Buildings tell stories. This is a truth that a generation squeezed into ever more expensive flatshares are only too acutely aware of. We leave traces and fingerprints everywhere we go. Some of my favourite books were abandoned in a hasty getaway from a bug infested houseshare, I left one glittery silver heel in my best friend’s apartment while drunk and she promptly moved out before I could swipe it back. I once found an annotated copy of The Marriage of Figaro under my bed in one of the poorest, grimmest buildings I’ve ever lived in and could only wonder what bohemian soul had left it behind.
It’s this feeling of connection passed on through brick and mortar that performer Jolie Booth wrestles with in HIP, the story of her encounter with Anne Clarke through the Brighton home they indirectly shared. Anne lived and died in the house many years ago, and the detritus of her life was still cluttering the place when Jolie and her mates broke in and declared themselves legal squatters in 2002. Quickly the detritus – letters, drawings, spices and curiously, an unidentified hip bone – became Booth’s obsession. It’s an obsession that has produced overwhelming dividends, as Anne’s life proved to be one of great passion, art and heartbreak. Indeed, Booth manages to compartmentalise the woman into ‘artist’, ‘hedonist’, ‘traveller’ and ‘lover’ and asks us to select which side of her we want to explore in our hour together, lamenting that “everyone always picks artist and hedonist” – an indication of the sensibilities of fringe audiences, perhaps.
Booth’s bond with Anne Clarke is genuinely remarkable. She bears an uncanny resemblance to Anne’s daughter, many of the great milestones of their lives match up, and Anne’s untimely death from presumed alcoholism has driven Booth to make changes in her own life. All this she tells us candidly, unvarnished, with the help of projector slides and timelines, twiglets and shots of tequila. HIP is a love letter from one woman to another through the veins of a broken old house in Brighton.
What’s missing from the formula then, is Booth herself.
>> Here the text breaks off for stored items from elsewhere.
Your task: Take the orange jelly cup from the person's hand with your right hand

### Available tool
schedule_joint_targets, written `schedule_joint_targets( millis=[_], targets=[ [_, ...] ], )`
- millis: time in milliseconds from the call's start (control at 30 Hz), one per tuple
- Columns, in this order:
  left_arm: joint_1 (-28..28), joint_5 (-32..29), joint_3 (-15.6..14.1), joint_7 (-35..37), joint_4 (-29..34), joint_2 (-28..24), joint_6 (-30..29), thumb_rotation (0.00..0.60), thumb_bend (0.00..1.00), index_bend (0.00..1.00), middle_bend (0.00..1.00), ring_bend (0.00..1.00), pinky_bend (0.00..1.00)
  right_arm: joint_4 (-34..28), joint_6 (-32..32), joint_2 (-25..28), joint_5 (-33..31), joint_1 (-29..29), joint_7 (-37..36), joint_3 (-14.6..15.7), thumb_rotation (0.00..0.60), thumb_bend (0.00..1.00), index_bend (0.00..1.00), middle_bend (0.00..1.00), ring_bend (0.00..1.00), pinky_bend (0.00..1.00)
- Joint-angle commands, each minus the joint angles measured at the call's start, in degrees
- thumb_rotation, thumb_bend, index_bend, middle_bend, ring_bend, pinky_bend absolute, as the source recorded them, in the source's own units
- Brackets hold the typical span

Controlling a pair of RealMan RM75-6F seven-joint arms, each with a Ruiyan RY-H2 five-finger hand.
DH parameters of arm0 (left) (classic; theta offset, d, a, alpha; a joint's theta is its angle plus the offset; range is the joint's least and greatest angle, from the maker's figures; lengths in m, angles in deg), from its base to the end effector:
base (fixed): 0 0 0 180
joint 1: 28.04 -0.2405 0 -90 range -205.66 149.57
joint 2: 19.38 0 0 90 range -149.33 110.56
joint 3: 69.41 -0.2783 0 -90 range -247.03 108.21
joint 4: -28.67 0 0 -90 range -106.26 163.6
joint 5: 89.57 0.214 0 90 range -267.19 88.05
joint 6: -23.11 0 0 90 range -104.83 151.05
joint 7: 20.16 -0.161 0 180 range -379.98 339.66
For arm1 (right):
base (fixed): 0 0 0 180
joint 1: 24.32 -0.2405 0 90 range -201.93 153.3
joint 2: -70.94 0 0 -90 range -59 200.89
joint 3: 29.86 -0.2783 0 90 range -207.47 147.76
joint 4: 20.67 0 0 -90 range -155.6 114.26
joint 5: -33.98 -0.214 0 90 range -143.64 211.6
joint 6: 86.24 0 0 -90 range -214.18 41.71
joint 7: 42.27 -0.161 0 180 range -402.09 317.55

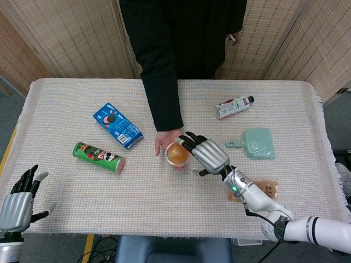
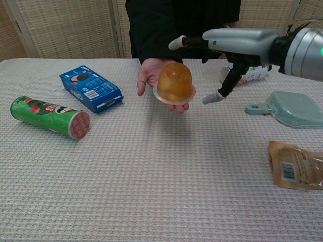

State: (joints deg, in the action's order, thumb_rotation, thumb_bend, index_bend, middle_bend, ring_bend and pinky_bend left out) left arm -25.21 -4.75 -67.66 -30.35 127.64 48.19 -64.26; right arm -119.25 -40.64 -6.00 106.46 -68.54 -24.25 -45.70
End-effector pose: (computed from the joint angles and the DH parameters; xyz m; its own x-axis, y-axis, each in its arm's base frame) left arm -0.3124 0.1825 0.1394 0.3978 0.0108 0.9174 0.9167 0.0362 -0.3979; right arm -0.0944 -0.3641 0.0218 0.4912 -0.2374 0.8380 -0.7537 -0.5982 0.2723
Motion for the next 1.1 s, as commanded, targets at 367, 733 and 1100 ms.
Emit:
schedule_joint_targets(
  millis=[367,733,1100],
  targets=[
    [-0.57,-0.35,-0.04,3.27,-2.58,0.02,-0.07,0.6,0.22,0.18,0.03,0.05,0.2,3.84,-0.23,-6.38,-10.91,-7.6,10.11,0.76,0.6,0.3,0.1,0.12,0.07,0.3],
    [-0.75,0.29,-0.2,4.56,-2.68,-0.14,-0.22,0.6,0.22,0.18,0.03,0.05,0.2,5.02,5.08,-8.17,-9.47,-7.77,10.68,2.6,0.6,0.47,0.58,0.43,0.37,0.66],
    [-0.77,0.5,-0.04,4.35,-2.26,-0.55,-0.39,0.6,0.22,0.18,0.03,0.05,0.2,-1.0,13.93,-1.22,-0.73,-2.38,4.76,3.81,0.6,0.52,0.7,0.51,0.52,0.77]
  ],
)
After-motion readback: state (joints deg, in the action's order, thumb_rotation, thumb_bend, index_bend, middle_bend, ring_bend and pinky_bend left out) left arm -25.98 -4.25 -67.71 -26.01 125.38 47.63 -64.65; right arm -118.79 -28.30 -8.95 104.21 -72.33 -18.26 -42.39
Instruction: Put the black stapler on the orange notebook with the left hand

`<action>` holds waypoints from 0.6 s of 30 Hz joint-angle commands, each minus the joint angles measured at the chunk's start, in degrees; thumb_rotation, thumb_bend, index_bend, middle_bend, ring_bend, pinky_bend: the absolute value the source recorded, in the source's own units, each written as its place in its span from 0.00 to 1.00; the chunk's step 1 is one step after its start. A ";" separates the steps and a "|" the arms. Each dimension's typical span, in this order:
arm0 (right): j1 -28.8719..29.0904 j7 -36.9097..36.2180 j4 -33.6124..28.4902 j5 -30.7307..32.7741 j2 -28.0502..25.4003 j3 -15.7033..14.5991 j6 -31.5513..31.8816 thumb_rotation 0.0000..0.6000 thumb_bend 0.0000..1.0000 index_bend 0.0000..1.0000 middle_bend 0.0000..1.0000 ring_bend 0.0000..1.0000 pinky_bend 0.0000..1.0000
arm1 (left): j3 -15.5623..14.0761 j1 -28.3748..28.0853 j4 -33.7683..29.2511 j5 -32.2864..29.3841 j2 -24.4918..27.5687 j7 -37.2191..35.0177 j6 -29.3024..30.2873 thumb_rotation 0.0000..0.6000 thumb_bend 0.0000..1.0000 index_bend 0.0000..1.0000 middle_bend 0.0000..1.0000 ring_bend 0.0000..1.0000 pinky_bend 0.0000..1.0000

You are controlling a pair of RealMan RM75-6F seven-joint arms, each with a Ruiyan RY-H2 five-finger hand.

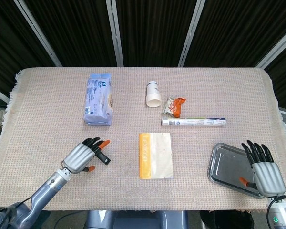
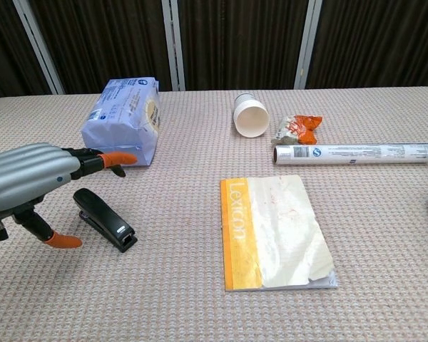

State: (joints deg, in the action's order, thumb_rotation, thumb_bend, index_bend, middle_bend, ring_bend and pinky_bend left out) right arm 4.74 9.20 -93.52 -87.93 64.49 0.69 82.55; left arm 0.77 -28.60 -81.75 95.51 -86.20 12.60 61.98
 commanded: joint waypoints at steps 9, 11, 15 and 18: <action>0.19 0.57 0.35 1.12 0.35 0.62 -0.40 1.00 0.02 0.00 0.00 0.00 0.00 | -0.97 -1.97 5.33 -1.65 -3.83 0.21 -2.72 1.00 0.24 0.22 0.23 0.16 0.26; 0.20 0.69 0.36 1.26 0.40 0.74 -0.37 1.00 0.02 0.00 0.00 0.00 0.00 | -1.03 -2.28 6.22 -1.82 -4.39 0.10 -3.03 1.00 0.27 0.24 0.23 0.16 0.27; 0.27 1.13 0.43 1.54 0.57 0.85 -0.51 1.00 0.02 0.00 0.00 0.00 0.00 | -0.93 -3.39 8.90 -2.57 -6.30 -0.32 -4.34 1.00 0.35 0.27 0.24 0.17 0.27; 0.38 1.44 0.59 1.92 0.69 0.98 -0.81 1.00 0.02 0.00 0.00 0.00 0.00 | -0.85 -3.97 9.95 -2.73 -7.18 -0.72 -4.54 1.00 0.42 0.34 0.29 0.20 0.31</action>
State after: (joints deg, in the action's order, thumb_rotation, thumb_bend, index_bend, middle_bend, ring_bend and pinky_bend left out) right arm 5.09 10.59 -92.98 -86.09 65.15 1.63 81.81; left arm -0.12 -32.32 -72.08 92.90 -93.09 12.08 57.57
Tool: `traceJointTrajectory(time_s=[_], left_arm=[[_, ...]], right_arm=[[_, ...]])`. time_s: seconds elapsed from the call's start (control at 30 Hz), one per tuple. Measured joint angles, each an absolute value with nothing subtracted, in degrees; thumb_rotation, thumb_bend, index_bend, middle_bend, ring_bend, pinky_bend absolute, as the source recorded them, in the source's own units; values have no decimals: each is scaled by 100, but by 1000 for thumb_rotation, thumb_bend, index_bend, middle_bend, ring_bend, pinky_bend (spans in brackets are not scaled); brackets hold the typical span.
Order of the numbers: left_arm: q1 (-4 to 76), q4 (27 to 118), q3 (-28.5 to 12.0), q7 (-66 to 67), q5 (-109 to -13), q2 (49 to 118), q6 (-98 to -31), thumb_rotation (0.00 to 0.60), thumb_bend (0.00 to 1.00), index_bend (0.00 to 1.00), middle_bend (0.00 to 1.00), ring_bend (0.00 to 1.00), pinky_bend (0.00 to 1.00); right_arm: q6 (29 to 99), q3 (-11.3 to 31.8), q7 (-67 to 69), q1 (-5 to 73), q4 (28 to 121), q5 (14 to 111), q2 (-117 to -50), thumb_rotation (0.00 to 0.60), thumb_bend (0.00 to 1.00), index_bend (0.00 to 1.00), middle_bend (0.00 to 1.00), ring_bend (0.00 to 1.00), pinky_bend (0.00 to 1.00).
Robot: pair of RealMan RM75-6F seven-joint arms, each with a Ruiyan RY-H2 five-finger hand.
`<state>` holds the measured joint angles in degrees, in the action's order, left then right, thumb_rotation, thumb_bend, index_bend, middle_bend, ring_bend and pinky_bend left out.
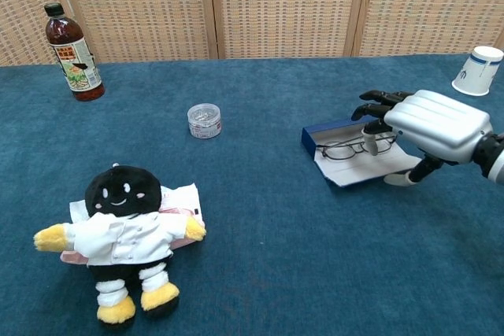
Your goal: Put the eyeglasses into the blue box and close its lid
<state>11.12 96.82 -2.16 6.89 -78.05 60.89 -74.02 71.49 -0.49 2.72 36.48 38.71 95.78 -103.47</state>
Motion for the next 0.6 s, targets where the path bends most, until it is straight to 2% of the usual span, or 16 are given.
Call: traceJointTrajectory(time_s=[0.17,0.6], left_arm=[[1112,9684,-215,682,-7809,6085,-7405,600,0,0,0,0,0],[1110,9690,-208,663,-7819,6072,-7408,600,0,0,0,0,0]], right_arm=[[7161,73,398,3675,3757,9457,-10479,600,414,487,199,3,193],[6879,-13,370,3775,3510,9446,-10631,600,414,487,199,3,194]])
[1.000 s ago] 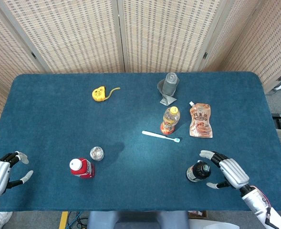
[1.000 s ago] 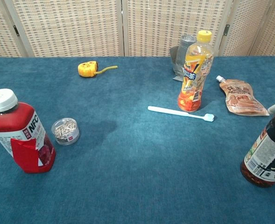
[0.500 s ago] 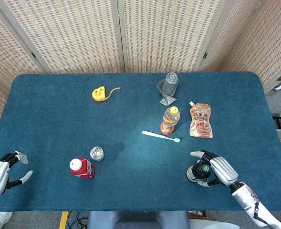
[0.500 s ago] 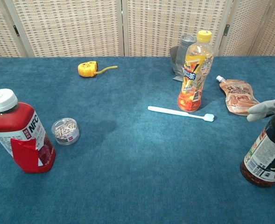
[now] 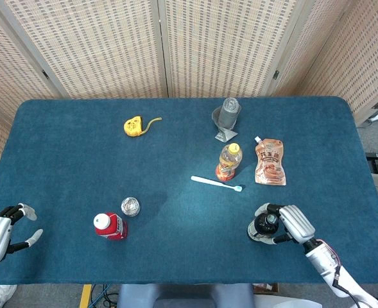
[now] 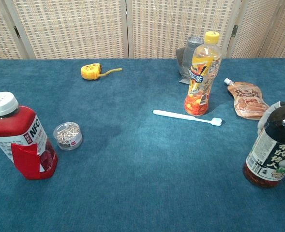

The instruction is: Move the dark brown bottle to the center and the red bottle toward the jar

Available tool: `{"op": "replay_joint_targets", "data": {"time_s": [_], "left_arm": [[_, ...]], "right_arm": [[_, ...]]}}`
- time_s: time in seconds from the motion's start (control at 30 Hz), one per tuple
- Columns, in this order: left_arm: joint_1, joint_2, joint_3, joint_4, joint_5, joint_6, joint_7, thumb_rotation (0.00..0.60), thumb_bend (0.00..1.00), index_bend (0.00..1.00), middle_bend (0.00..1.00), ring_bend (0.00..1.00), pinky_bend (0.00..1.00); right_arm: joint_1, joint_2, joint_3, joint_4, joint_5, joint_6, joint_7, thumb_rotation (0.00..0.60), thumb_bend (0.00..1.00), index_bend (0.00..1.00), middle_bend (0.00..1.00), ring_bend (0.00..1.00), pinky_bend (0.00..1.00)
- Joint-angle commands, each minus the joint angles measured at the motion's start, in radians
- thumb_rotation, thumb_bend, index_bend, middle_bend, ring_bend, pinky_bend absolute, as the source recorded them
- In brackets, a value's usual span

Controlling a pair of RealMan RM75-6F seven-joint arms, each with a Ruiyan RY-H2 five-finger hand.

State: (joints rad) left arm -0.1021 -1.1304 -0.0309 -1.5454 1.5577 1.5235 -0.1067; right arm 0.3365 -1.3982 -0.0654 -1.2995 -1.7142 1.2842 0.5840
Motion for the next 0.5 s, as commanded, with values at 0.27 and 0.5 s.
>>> {"op": "replay_joint_targets", "data": {"time_s": [0.27,0.5], "left_arm": [[0.001,0.005,-0.005,0.003,-0.004,0.004,-0.008,0.600,0.20,0.51,0.42,0.39,0.59],[0.004,0.014,-0.009,0.001,-0.007,0.011,-0.030,0.600,0.20,0.51,0.43,0.39,0.59]], "right_arm": [[0.098,-0.009,0.061,-0.074,0.026,-0.087,-0.092,0.600,0.00,0.54,0.59,0.54,0.58],[0.188,-0.055,0.122,-0.077,0.077,-0.186,-0.163,0.600,0.00,0.54,0.59,0.54,0.58]]}}
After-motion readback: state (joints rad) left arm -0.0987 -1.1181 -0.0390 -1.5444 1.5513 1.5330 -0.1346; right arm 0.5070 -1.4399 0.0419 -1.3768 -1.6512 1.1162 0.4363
While she waxes lyrical about Anne’s strength and vibrancy and creativity with unabashed admiration, she dwindles into the background of her own story. So focussed is she on conveying to us the magnificent mirage of Anne Clarke, she doesn’t share herself. I delighted in the counter cultural rock star who opened an occult bookshop and had poems written for her and vanished from the world in a slew of letters and cigarette smoke, but I wondered about spunky twenty something who broke the windows of Anne’s Brighton home and defiantly squatted her way into her story.